ボルトの材質

鉄とハイテンション鋼

 

車やバイクなどに使用されているボルトの材質については、大部分は鉄で作られたものになっています。

内燃機関(エンジン)やブレーキ系統については、ハイテンション鋼(高張力鋼)が使用されているケースが多いです。

ハイテンション鋼(高張力鋼)とは、文字通り、高い張力にも耐えうる鋼(はがね)のことです。

ボルトを強く止めるためには、締め付ける必要がありますが、あまりに強いトルク(回転力)で締め付けると、ボルト部分は伸びてしまい、なお力を加え続けると、ついにはちぎれてしまいます。

このようにしてボルトがちぎれてしまわないことのために、ボルトに熱を加えるなどの処理を行うことで強度を増した鉄を、ハイテンション鋼(高張力鋼)と言います。

そして、ハイテンション鋼(高張力鋼)を使用して作ったボルトは、ハイテンションボルト(高張力ボルト)と呼ばれています。

チタンやアルミのボルト

同じ車でも、ワークスレーサーなどにおいては、鉄以外の材質、チタンやアルミを用いたボルトが使われています。
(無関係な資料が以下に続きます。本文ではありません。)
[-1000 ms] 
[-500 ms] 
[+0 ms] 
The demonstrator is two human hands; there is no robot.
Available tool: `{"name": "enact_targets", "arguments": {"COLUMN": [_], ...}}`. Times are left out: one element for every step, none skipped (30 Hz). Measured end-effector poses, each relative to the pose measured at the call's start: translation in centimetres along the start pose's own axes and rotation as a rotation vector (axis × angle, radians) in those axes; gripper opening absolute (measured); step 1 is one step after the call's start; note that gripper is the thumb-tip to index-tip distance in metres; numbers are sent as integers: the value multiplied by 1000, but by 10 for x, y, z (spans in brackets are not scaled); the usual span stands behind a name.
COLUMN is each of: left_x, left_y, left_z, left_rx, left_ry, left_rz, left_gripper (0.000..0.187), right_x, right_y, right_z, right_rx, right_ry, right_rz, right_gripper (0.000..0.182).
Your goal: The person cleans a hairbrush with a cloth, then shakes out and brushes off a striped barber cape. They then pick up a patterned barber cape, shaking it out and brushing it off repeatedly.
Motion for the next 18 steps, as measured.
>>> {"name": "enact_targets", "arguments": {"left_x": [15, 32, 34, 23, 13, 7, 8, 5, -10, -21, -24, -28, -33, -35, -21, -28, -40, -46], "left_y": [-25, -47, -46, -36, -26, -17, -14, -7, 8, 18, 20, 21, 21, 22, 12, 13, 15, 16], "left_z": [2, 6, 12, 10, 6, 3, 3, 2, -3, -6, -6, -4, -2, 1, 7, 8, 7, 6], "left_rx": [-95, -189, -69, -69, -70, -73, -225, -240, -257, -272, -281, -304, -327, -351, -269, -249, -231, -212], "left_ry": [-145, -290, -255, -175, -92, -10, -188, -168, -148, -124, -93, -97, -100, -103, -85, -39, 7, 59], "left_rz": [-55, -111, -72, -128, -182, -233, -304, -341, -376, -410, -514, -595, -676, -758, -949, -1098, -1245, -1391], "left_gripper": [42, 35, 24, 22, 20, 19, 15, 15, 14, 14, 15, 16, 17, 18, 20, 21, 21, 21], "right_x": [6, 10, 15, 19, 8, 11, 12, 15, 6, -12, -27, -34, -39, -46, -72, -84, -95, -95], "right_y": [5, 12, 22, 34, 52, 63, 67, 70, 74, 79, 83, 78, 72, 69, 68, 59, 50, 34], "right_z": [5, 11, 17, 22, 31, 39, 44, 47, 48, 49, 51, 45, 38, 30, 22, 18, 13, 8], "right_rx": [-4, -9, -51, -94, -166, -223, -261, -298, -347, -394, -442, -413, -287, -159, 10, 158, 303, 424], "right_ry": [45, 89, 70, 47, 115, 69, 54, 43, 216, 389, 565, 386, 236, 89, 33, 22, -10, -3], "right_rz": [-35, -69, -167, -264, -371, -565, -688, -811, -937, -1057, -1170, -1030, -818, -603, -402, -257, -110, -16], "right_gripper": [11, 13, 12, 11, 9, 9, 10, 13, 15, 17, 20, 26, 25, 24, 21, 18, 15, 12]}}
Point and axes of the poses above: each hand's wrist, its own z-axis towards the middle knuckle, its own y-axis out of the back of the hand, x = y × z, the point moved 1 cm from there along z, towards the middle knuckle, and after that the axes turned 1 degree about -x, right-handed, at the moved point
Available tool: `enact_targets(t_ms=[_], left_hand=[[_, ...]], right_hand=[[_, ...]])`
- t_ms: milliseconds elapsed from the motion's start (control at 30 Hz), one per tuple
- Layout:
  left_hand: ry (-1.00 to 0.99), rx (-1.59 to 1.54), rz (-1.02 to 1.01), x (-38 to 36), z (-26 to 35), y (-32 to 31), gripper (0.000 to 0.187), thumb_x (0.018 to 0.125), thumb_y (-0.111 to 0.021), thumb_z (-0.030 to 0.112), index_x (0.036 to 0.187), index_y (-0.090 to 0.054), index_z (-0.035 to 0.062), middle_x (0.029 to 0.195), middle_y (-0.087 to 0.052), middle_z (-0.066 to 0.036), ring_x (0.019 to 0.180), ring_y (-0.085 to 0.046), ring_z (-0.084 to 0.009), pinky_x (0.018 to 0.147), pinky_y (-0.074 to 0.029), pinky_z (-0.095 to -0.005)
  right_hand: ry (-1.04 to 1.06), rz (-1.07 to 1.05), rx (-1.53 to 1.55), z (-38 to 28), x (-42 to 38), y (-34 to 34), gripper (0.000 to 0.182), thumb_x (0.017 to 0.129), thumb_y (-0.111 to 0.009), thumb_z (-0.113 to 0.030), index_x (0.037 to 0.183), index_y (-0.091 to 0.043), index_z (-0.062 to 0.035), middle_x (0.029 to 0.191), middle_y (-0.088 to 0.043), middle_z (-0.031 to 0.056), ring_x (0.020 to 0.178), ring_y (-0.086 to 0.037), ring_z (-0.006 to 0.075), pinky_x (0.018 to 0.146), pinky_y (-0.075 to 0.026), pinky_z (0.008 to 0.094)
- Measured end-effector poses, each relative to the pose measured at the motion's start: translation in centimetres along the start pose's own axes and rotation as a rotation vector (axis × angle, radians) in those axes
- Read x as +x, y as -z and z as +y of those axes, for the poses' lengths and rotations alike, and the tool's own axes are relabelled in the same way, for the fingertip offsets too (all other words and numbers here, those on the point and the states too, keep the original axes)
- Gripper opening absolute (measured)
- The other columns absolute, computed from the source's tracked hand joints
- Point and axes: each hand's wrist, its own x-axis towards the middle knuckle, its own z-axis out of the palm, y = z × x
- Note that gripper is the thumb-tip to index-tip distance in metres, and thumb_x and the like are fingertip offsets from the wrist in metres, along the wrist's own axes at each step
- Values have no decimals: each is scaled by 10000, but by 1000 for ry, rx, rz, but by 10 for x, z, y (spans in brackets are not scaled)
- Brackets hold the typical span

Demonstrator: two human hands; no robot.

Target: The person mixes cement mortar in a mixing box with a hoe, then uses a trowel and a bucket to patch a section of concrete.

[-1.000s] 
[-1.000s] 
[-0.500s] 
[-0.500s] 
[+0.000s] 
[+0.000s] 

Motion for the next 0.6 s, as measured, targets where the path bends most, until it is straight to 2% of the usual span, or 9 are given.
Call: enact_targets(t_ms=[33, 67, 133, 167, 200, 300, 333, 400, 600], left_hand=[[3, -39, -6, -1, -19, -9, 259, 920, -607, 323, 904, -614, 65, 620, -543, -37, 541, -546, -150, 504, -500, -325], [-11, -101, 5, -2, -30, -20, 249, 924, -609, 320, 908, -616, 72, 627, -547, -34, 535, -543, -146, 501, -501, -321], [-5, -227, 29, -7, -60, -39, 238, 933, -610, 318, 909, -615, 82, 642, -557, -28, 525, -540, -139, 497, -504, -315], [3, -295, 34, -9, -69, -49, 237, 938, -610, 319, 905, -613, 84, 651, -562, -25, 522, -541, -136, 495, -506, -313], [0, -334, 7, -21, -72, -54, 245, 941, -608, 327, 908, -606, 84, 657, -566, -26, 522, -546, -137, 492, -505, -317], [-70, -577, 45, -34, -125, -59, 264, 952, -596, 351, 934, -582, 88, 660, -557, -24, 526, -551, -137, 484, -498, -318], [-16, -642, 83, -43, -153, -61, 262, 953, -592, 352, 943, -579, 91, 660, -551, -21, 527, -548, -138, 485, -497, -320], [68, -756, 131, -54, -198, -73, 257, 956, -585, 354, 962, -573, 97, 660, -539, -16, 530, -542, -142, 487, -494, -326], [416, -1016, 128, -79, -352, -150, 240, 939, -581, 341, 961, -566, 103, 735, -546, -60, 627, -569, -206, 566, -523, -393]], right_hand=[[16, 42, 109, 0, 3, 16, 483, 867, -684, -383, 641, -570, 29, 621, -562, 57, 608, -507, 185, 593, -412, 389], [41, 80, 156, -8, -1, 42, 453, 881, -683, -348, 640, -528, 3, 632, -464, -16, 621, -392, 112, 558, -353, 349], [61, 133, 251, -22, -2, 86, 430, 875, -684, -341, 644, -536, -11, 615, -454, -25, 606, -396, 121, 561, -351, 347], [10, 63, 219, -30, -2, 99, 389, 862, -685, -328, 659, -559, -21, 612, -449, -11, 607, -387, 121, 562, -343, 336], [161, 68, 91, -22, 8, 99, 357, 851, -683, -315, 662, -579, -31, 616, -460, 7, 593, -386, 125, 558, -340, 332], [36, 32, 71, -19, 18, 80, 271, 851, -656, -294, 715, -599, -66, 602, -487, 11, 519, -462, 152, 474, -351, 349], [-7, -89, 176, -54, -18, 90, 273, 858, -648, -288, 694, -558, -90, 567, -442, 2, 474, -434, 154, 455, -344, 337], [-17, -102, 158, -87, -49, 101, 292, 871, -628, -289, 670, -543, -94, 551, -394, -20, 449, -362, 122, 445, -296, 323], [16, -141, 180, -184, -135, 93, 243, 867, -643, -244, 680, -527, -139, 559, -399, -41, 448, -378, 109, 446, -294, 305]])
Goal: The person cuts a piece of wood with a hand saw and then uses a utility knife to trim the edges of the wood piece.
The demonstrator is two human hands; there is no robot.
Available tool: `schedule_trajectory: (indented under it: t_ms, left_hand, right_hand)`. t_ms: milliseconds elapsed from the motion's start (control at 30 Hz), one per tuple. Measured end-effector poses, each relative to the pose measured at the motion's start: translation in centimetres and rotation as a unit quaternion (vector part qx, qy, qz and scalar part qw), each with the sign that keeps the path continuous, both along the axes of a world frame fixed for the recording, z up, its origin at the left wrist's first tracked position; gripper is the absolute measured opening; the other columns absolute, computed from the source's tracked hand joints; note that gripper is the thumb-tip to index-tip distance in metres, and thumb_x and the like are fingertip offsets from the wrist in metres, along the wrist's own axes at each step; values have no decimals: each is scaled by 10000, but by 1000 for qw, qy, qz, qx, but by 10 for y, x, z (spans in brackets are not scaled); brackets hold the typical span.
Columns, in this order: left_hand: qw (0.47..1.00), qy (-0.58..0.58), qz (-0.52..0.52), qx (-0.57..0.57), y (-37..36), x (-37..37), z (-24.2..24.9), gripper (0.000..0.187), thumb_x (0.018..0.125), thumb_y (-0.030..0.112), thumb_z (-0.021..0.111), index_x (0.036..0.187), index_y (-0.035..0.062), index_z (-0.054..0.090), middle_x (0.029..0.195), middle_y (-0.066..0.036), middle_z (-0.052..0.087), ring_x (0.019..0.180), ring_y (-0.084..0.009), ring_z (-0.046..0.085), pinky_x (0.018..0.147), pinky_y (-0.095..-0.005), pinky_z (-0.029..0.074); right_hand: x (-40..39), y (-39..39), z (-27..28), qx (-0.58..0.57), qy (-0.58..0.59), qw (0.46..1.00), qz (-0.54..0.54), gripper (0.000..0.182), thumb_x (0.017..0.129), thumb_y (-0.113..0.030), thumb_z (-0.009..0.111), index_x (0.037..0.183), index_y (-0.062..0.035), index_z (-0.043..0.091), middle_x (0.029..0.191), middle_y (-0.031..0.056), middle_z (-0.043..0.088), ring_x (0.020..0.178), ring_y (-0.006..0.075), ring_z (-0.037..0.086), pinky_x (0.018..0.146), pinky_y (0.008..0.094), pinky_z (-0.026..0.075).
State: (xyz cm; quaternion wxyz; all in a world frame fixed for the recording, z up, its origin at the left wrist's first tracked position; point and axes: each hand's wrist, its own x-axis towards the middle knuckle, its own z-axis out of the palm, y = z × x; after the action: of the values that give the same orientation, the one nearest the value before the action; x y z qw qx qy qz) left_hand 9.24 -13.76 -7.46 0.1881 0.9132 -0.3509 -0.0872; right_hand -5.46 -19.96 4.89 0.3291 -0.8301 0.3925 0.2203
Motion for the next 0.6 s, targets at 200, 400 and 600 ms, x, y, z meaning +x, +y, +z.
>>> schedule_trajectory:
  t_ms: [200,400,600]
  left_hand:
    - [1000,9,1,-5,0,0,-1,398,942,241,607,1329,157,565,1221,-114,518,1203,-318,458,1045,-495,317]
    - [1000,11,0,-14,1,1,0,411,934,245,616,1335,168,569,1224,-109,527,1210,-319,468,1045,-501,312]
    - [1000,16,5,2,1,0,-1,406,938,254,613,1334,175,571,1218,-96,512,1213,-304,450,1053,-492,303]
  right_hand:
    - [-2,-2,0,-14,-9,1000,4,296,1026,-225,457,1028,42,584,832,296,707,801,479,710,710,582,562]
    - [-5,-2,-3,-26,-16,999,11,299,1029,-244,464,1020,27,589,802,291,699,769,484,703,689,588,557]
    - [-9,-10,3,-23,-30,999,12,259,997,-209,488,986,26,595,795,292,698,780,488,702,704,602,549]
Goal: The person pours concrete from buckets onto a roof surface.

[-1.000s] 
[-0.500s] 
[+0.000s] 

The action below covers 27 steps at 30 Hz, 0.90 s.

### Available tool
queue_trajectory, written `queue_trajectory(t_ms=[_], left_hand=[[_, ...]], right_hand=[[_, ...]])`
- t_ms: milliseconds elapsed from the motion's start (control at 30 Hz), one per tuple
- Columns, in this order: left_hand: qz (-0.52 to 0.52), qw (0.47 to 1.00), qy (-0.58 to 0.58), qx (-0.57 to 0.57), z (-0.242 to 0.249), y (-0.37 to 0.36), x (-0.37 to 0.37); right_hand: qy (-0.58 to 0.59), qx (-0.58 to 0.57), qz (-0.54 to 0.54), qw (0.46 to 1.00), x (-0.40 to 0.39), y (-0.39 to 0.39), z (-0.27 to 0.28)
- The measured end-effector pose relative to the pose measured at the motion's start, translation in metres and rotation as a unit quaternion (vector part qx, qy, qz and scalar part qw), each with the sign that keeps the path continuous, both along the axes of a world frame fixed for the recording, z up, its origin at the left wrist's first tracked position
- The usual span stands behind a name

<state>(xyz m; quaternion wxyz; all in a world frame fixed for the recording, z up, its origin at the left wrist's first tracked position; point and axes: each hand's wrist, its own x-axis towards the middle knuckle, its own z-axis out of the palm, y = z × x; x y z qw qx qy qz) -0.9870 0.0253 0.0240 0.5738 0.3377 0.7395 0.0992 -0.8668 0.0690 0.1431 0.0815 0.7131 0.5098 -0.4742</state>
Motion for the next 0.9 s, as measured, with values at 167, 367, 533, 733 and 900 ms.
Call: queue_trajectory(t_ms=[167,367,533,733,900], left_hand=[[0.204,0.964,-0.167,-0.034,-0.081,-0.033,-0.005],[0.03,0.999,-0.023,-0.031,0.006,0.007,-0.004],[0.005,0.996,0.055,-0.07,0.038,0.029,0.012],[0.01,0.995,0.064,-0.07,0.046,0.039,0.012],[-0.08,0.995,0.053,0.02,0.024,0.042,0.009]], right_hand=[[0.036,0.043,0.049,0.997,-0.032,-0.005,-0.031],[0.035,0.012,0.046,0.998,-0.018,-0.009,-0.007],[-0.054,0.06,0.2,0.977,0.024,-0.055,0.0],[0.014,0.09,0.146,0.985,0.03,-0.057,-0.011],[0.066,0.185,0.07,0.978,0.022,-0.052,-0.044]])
チタンもアルミも、鉄よりも軽量であるため、車体の重量を軽くするために使用されますが、チタンは高価であり、アルミは鉄と比較すると柔らかいため、使用箇所は限定されます。

また、チタンもアルミも電蝕を起こしやすいと言われています。

電蝕とは、電気化学的腐蝕の略で、二種類の金属が接合された場合に、それぞれの金属間に生じる電位差によって、イオン化傾向の大きい方の金属が腐食することです。

つまり、チタンやアルミのボルトを使用すると、ボルトの周りの鉄に腐食が起こるケースがあるという意味合いです。